The government-funded Quality Indicators for Learning and Teaching survey involved 40,000 Australian university graduates from the class of 2014.

Graduates from mostly rural-based Charles Sturt University enjoy the highest median full-time salary four years after graduating at $78,300, followed by the University of New South Wales in Sydney at $77,500, and Central Queensland University at $77,200.

It’s a far cry from the salaries at the bottom of the scale, mainly comprised of universities in Victoria.

The lowest earners are graduates from the University of Melbourne are earning a median salary of $65,000, graduates from RMIT University in Melbourne earning $65,400, and graduates from Federation University in Victoria earn the lowest at $64,000.

You can see the difference in median salaries in the chart below.

QILTShort (2013-15) and medium-term (2016-18) undergraduate median full-time salaries by university (three years data combined, $)

While nine out of 10 students have a full-time job a few years after graduating, they are taking longer to find full-time employment than they did before the global financial crisis (GFC) of 2007-2008, especially those with generalist degrees (typically arts, liberal studies, humanities and the social sciences).
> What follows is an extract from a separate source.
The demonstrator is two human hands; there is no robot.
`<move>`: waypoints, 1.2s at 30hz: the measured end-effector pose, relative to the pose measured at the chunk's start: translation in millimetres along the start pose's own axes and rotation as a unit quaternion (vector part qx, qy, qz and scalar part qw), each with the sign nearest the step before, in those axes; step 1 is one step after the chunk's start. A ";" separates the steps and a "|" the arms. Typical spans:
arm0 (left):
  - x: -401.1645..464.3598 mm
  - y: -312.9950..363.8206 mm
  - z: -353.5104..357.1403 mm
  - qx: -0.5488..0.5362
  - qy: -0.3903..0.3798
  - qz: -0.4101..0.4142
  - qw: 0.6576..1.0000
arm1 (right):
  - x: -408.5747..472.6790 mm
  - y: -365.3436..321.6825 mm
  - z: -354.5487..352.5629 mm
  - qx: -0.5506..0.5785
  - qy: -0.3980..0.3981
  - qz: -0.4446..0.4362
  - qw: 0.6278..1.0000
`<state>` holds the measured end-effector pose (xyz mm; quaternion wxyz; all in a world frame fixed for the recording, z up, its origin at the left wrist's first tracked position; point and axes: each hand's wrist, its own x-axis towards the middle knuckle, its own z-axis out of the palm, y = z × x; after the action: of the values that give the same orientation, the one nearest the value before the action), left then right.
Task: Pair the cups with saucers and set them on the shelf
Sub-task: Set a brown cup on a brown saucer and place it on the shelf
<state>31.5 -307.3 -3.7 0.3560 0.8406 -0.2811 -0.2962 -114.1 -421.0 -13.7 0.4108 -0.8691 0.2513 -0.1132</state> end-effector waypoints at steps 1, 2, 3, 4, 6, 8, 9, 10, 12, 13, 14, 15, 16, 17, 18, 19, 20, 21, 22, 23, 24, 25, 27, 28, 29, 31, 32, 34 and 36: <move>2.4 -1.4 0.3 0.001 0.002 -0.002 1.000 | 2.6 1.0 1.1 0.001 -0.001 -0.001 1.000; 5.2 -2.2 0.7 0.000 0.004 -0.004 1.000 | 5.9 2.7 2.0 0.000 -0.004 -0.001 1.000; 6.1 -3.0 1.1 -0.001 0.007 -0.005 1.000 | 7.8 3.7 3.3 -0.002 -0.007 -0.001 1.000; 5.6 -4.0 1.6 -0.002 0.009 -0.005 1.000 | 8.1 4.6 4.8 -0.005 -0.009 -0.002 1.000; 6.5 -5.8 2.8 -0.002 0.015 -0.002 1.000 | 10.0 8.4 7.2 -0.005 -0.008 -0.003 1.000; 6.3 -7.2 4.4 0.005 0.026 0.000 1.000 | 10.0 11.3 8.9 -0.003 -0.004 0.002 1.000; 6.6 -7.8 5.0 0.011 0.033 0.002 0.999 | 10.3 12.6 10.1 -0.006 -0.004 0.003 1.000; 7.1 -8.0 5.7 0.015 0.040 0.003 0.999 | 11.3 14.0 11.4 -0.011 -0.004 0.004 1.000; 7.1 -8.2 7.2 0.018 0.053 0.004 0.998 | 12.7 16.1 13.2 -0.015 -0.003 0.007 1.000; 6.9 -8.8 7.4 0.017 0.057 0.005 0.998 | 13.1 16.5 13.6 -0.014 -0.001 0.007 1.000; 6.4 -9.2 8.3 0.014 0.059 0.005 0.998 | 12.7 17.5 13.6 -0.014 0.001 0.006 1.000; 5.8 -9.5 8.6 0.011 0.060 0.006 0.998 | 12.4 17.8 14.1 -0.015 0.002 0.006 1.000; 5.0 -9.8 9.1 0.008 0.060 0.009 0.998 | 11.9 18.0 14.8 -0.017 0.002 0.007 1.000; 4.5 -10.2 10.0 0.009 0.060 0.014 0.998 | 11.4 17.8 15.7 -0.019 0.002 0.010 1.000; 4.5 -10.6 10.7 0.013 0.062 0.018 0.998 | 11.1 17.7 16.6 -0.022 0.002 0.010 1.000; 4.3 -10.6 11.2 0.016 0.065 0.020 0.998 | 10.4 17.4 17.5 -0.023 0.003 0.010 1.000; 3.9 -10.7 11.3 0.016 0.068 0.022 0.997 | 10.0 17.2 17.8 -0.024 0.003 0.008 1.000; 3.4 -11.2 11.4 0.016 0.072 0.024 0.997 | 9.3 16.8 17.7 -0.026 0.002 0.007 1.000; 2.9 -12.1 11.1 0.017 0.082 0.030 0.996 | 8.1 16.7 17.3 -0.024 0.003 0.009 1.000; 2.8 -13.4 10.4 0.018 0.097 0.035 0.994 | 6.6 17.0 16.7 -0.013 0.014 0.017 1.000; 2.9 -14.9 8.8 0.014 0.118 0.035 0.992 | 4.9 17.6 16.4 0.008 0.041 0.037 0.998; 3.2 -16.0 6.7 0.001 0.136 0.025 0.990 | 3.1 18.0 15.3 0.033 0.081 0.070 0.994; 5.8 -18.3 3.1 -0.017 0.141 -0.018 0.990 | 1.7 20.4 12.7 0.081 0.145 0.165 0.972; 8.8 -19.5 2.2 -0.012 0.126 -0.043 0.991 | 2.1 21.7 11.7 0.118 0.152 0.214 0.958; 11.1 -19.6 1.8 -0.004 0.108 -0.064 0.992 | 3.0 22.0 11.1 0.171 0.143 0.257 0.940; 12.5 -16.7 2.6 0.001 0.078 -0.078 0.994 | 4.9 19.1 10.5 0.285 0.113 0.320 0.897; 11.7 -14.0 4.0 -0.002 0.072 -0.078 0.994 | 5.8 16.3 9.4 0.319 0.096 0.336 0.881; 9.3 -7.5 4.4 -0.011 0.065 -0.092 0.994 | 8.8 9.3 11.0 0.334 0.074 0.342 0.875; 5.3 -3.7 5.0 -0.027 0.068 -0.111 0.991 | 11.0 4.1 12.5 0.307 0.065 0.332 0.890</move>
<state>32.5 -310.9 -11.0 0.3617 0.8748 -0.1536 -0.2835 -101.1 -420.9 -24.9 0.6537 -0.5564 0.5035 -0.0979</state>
Graduates from Charles Sturt were the quickest to find work after graduating.

93.6% of students from that university were employed in full-time work three years after graduating, Murdoch University had a 93.2% employment rate, and the University of Technology in Sydney had an employment rate of 92.7%.

The survey also showed the gender pay gap is still apparent.

In 2015, the gender gap in graduate median salaries was $5,000 or 8.3%.

In 2018, for the same cohort of graduates three years later, the gender gap in graduate median salaries was $5,100 or 7%.

You can see the disparity in the chart below.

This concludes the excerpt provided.